Suggested by: Espional

Season Thirty-One

Dates: 2013

Winner: Drake Godwin (five kills)
Runner Up: Tina Tran (one kill)
Third Place: Ananda Nagarkar (three kills)

Location: The Trans-Allegheny Lunatic Asylum in Weston, West Virginia

Notable Participants:

  • Drake Godwin (winner) – Something of a loner in school, Drake turned to player hunting around the one-third mark of the game. Commonly labeled an anti-hero by the fanbase, all but one of Drake’s kills were either self-defense or noted players, but the single-mindedness with which he hunted his targets and the almost brutal efficiency of his kills prevented him from being viewed in a more heroic light.
  • Tina Tran (runner-up) – A bubbly, popular fashionista, Tina was originally pegged as an early out by the viewers. She proved to be more cunning than people expected, gaining her one kill early on when she smothered her ex-boyfriend in his sleep and stole his assigned gun before going on to team up with Drake and aid his player-hunting efforts. Though their alliance was tense to start off, they grew to respect and like each other throughout the game, and Tina was finally mercy killed by Drake after being wounded in a shootout during endgame.
  • Ananda Nagarkar (third place) – One of the main villains of Season Thirty-one, Ananda is sometimes overlooked in favor of his close friend and partner in crime, Rayner Babcock. While Rayner was aggressive and paranoid, Ananda spent most of his time subtly goading Rayner to attack others, riding his coattails as Rayner took the title of major player.

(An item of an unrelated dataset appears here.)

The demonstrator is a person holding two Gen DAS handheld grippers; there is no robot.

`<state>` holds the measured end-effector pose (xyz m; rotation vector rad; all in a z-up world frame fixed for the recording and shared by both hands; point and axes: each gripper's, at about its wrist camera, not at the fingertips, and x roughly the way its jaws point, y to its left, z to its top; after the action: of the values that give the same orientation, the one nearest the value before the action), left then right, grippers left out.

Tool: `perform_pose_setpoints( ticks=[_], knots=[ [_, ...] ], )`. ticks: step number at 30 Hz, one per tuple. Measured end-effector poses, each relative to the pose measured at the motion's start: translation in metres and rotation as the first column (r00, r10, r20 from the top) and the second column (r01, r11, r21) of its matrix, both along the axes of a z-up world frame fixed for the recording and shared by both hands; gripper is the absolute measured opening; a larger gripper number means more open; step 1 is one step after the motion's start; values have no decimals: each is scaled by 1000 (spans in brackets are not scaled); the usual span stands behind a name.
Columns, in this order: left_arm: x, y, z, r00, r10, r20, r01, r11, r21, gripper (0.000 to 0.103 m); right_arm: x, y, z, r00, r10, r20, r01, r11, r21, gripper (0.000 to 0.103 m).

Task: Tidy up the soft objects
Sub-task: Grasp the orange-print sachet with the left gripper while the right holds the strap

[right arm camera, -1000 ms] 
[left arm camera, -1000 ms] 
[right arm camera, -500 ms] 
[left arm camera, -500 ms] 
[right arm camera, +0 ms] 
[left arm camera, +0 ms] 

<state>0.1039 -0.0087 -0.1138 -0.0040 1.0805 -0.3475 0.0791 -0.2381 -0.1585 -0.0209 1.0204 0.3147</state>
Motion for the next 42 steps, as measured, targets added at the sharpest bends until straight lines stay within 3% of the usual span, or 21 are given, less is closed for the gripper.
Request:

Most consider Ananda’s connection with Rayner to also have been his downfall, as he became much more unstable and reckless after Rayner was killed by Drake Godwin.
  • Rayner Babcock (twelfth place, seven kills) – Season Thirty-one’s top killer, Rayner was a star member of the basketball team who fell into paranoia and killing early on, slowly becoming more unhinged and picking up injuries as time went on and he charged into fights at his teammate Ananda’s behest. He fell afoul of Drake Godwin on the morning of Day Four, fatigue and his wounds enabling Drake to overpower him.
  • Leah Martin (twenty-second place, two kills) – Relatively unknown to other contestants, Leah became notable among fans for her dramatic psychotic break just before the mid-point of the season. Having spent two days in relative isolation, the stress of the game and its unnerving location led Leah to start believing she was being haunted or possessed, and she violently killed two classmates who startled her. She then had a hysterical episode (dubbed by some as the “Night of Terror”) which culminated in her running screaming through the asylum attacking anyone she came across, and ended with her jumping to her death from an upstairs window.


Summary: Season Thirty-one was held on the grounds of West Virginia’s Trans-Allegheny Lunatic Asylum, a disused psychiatric hospital located in Weston that was famously rumored to be haunted. The season was moderately-sized, with thirty-nine seniors from a nearby high school participating, and had a strong focus on the history and urban legends that surrounded the hospital. As the season both aired around Halloween time and in tandem with a resurgence of popularity for “found footage” horror in cinema, camera glitches and audio distortions were not edited out as much as they would be in a normal season, to emphasize the horror flavor of the location.

There was a steady rate of action throughout the game, with several people emerging as killers on Day One, including Rayner Babcock, the top killer for that season. A memorable scene occurred when Rayner was approached by a hysterical girl named Cassie Sheppard, whom he grew increasingly frustrated with until Cassie started to shake Rayner in an attempt to make him listen to her, at which point he reacted violently, ultimately strangling her to death.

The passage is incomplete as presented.